Mimi and Bubba bring those pornography
fantasies to life, nudging them, if nothing else, a bit closer to reality. The
last great “performance” which they plan involves the lonely Render house
itself, which they have rented out to the couple so they “play house” with a gathering
of pre-teen boys celebrating a birthday party at which the scantily-clad Mimi
apparently intends to introduce them to the pleasures of female sex. But this
realization of mass child abuse is finally, at least if Bubba has his way, to
be their final act.
Having
rent out their house for what he believes is a regular film shoot, Noah makes
the mistake of putting up his own family in the motel which serves as his
workplace. Slowly it dawns on Hera and Seta both what precisely is going on
when Noah visits his clients. And as Noah sits beside the bed where he has just
fucked Matthew, we notice in the background his wife, sister-in-law, and son,
with packed bags, getting into a taxi—obviously to take them all away from the far-too-real
sexual activities in which Noah is involved.
When he discovers them missing, the
adjustor speeds back to their previous home, only to discover Bubba pouring gas
over the contents of the entire bottom floor of the house. We don’t know if
Mimi is upstairs, whether the boys have left the premises, or even if perhaps
Hera, Seta and Simon have returned to their rooms above. With match box in
hand, Bubba, calmly warns the sudden intruder that it is time to make a
decision: “Now you’ve come in just at the moment that the character in the
film, the person who was supposed to live here, decides that he’s going to stop
playing house. So....are you in...or are you out?”

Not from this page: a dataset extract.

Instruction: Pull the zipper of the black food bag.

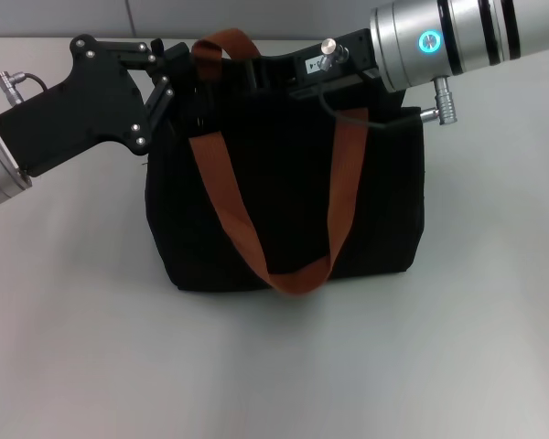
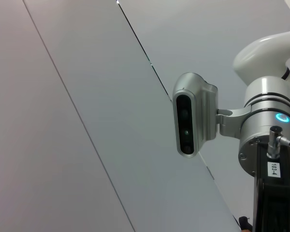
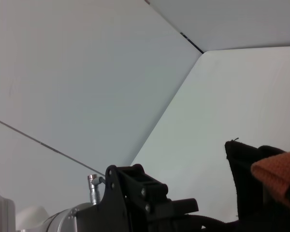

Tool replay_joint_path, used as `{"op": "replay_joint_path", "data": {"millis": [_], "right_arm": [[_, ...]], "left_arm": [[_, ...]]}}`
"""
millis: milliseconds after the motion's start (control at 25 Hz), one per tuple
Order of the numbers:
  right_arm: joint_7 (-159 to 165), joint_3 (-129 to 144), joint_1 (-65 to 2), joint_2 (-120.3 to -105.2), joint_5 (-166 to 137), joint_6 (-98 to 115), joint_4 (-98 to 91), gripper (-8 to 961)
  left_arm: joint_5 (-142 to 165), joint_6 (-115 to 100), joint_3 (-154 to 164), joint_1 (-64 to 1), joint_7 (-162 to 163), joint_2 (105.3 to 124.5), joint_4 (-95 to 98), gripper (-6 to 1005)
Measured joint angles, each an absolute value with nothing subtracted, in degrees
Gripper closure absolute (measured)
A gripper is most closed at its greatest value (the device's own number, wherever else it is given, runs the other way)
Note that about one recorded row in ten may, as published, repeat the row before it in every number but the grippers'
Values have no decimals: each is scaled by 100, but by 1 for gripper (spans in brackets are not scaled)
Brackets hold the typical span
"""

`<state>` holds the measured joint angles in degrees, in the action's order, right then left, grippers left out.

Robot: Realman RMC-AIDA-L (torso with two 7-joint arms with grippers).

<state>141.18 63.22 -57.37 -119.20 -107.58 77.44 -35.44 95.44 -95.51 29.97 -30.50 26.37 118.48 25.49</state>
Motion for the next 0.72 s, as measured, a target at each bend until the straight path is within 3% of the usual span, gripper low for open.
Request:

Noah, already in tears, slowly backs
out, obviously preferring real life with everything that it entails, the touch
of human flesh and the friendly assurances of human discourse to all the other
alternatives with which he’s been faced.
Appearing as it did early in the 1990s,
Egoyan’s The Adjuster remained one of the most powerful statements about
sexuality in general throughout that decade and is still among his very best cinematic works.
Los Angeles, January 21, 2021
Reprinted
from My Queer Cinema blog and World Cinema Review (January 2021).